■ Your goal
Return each record shown beneath, word for word.

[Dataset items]
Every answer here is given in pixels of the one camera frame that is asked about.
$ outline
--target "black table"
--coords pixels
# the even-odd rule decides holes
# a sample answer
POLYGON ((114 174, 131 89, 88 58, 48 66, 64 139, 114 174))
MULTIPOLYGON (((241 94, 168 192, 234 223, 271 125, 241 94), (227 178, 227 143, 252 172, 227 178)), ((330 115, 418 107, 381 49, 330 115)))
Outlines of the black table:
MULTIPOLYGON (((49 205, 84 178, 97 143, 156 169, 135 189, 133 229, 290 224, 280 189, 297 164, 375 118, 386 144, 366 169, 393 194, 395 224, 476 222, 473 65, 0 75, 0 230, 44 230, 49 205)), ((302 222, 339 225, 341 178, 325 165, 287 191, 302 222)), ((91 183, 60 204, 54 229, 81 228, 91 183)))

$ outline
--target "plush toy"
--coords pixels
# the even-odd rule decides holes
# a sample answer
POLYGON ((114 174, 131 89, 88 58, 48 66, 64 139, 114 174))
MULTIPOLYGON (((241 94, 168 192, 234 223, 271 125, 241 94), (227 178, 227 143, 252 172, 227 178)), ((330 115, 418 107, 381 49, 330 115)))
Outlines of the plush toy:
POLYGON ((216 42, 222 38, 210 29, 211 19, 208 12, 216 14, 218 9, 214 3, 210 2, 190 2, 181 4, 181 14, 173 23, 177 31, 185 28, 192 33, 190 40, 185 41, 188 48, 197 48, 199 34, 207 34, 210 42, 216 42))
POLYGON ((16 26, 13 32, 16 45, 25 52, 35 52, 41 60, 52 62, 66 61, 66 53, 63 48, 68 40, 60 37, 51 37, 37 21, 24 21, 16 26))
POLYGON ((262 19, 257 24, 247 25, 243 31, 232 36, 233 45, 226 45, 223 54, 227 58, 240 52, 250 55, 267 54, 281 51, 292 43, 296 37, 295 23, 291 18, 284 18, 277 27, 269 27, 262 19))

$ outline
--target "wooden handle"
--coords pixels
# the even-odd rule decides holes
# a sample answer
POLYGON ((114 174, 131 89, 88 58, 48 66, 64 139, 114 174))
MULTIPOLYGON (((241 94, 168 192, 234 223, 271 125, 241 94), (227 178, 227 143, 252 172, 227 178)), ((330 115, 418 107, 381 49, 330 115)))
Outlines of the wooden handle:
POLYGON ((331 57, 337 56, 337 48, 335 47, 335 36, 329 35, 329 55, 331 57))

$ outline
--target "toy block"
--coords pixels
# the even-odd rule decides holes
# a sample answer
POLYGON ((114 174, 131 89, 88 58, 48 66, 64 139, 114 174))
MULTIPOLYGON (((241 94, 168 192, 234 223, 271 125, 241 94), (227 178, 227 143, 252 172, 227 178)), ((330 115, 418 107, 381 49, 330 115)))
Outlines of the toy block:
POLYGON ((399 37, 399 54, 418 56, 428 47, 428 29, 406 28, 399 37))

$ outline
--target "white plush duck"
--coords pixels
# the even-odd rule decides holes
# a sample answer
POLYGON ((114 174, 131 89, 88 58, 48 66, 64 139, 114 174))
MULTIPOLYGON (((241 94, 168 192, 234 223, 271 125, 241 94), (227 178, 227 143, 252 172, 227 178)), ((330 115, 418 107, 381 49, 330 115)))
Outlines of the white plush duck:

■ Expected output
Every answer here is given in pixels of the one camera frame that is asked about.
$ outline
--target "black table"
--coords pixels
# the even-odd rule decides holes
# a sample answer
POLYGON ((114 174, 131 89, 88 58, 48 66, 64 139, 114 174))
MULTIPOLYGON (((241 94, 168 192, 234 223, 271 125, 241 94), (227 178, 227 143, 252 172, 227 178)), ((330 115, 418 107, 381 49, 330 115)))
Outlines of the black table:
MULTIPOLYGON (((49 205, 84 178, 97 143, 156 169, 135 189, 133 229, 290 224, 280 189, 297 164, 375 118, 386 144, 366 169, 393 194, 395 224, 476 222, 473 65, 0 75, 0 230, 44 230, 49 205)), ((302 222, 339 225, 341 178, 325 165, 287 191, 302 222)), ((91 183, 60 204, 54 229, 81 228, 91 183)))

$ outline
--target "plush toy"
--coords pixels
# the even-odd rule decides holes
# a sample answer
POLYGON ((114 174, 131 89, 88 58, 48 66, 64 139, 114 174))
MULTIPOLYGON (((241 94, 168 192, 234 223, 271 125, 241 94), (227 178, 227 143, 252 172, 227 178)), ((330 115, 418 107, 381 49, 330 115)))
Outlines of the plush toy:
POLYGON ((216 42, 222 38, 210 29, 211 19, 208 12, 216 14, 218 9, 214 3, 210 2, 190 2, 181 4, 181 14, 173 23, 177 31, 185 28, 192 33, 190 40, 185 41, 188 48, 197 48, 199 34, 207 34, 210 42, 216 42))
POLYGON ((16 26, 13 32, 16 45, 25 52, 35 52, 41 60, 52 62, 66 61, 66 53, 63 48, 68 40, 60 37, 51 37, 37 21, 24 21, 16 26))
POLYGON ((262 19, 257 24, 247 25, 243 31, 232 36, 233 45, 226 45, 223 54, 227 58, 240 52, 250 55, 267 54, 281 51, 292 43, 296 37, 295 23, 291 18, 284 18, 277 27, 269 27, 262 19))

$ outline
--target "wooden handle"
--coords pixels
# the even-odd rule decides holes
# a sample answer
POLYGON ((114 174, 131 89, 88 58, 48 66, 64 139, 114 174))
MULTIPOLYGON (((241 94, 168 192, 234 223, 271 125, 241 94), (227 178, 227 143, 252 172, 227 178)), ((330 115, 418 107, 381 49, 330 115)))
Outlines of the wooden handle:
POLYGON ((331 57, 337 56, 337 48, 335 47, 335 36, 329 35, 329 55, 331 57))

$ outline
--target "toy block"
--coords pixels
# the even-odd rule decides holes
# a sample answer
POLYGON ((114 174, 131 89, 88 58, 48 66, 64 139, 114 174))
MULTIPOLYGON (((241 94, 168 192, 234 223, 271 125, 241 94), (227 178, 227 143, 252 172, 227 178)), ((330 115, 418 107, 381 49, 330 115)))
Outlines of the toy block:
POLYGON ((399 37, 399 54, 418 56, 428 47, 428 29, 406 28, 399 37))

$ outline
--target "white plush duck"
--coords pixels
# the even-odd rule decides holes
# a sample answer
POLYGON ((114 174, 131 89, 88 58, 48 66, 64 139, 114 174))
MULTIPOLYGON (((241 94, 168 192, 234 223, 271 125, 241 94), (227 178, 227 143, 252 172, 227 178)), ((330 115, 418 107, 381 49, 330 115)))
Outlines of the white plush duck:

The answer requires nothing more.